Normally, in OOL there are two kinds of clear notations.
First, for
See Inheritance on Wikipedia for more information.
•Class Inheritance relations
○ Father/Parent/base class → class A;
○ Child/sub/derived class → class B extends A;
Second,
See Nested classes (not supported in all languages)
• Class Hierarchy relations/NESTED CLASSES
○ Wrapper/enclosing/Outer Class /master Class → class B; A instance_A; endclass;
○ Instanced/member/nested/inner/serve Class → class A;
You can create the sub instanced class doing “new” inside the inner class or you can assign a handler from outside to a inner member of a class, as showed below.
class topclass;
A top_Ainst= new();
B wrapperclass=new();
wrapperclass.instance_A=top_Ainst; //here, an outer class called wrapperclass is assigned (a member) with another class (inner class in respect to the wrapperclass), both classes are created in a supertop class
endclass;
The previous picture showed that we can’t have an inner class instanced in the “heap”. This is allowed in systemverilog. This picture example is for java and ilustration purposed.
In UVM i have realized that it seems there is a mixture of parent<->child notation with outer<->inner class notation in constructors of UVM components.

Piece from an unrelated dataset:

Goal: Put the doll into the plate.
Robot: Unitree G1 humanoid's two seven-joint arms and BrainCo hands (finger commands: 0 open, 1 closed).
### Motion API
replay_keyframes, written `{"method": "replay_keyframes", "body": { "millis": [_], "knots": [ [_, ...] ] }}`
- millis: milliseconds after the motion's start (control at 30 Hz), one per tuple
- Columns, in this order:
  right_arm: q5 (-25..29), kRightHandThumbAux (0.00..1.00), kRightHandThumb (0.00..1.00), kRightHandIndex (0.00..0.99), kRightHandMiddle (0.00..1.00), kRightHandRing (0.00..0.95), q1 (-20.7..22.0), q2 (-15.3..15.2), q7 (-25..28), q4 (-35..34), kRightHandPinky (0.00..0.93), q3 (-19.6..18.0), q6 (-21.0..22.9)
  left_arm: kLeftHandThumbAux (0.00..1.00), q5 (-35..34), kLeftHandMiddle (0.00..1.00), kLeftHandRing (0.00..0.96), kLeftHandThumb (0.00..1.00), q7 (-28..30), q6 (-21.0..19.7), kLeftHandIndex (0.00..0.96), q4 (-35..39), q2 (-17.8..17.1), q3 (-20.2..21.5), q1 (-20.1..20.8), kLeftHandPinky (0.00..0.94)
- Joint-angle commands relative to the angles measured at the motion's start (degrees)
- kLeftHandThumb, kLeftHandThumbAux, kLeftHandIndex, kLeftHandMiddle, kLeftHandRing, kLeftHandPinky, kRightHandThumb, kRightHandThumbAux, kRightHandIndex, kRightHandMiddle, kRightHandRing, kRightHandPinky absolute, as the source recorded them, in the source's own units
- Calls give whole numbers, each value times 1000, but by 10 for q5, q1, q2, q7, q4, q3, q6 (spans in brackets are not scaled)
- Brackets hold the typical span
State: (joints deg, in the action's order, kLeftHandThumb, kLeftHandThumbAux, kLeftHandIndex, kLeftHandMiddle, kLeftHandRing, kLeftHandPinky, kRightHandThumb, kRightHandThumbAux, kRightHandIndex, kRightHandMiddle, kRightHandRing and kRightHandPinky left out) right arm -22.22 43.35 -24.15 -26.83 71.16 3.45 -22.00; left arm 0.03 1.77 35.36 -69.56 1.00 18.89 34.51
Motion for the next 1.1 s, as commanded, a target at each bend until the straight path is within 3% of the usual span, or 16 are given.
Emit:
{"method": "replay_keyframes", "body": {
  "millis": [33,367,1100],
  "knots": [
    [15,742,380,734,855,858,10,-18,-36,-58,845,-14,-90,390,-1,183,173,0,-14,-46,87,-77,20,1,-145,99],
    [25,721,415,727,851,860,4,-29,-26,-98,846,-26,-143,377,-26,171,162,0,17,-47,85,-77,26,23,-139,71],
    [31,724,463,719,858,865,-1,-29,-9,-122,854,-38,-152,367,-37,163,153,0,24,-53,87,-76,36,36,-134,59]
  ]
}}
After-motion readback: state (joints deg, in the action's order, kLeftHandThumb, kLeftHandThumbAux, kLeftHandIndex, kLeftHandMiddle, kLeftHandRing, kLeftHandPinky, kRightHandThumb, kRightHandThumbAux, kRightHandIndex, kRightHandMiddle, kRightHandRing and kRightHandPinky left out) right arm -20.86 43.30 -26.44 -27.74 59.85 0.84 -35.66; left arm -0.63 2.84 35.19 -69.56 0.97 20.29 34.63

e.g. using new of the UVM components
function new(name,parent);//provide a "name" and a "parent". The "parent" is, in fact, the outer/wrapper class of this class, for this component
super.new(name, parent); //super here generates inheritance base class recursively for the same outerclass.
//"Super" is an inheritance operation and has nothing to do with the handler provided with "parent" which is used to pass the hierarchy to base class.
// UVM components needs the outerclass in the new constructor and not a father inheritance handler.
endfunction;
Components in UVM use “name”,“parent” inputs in the constructors and they are used/assigned each time the UVM “create method” is called.
The “super” keyword is used from within a derived class to refer to properties of the base class (inheritance) of the current class. The term “parent” in the new function is confusing because it has nothing to do with inheritance. Is it correct? or did i miss something?
The question is:
would it be not a better and proper notation to call in UVM these inputs again with “name” and the “outerclasshandle” (“parent” is a inheritance and in my opinion wrong notation used in UVM)?
I am looking forward your opinion and answers to see if my view is wrong.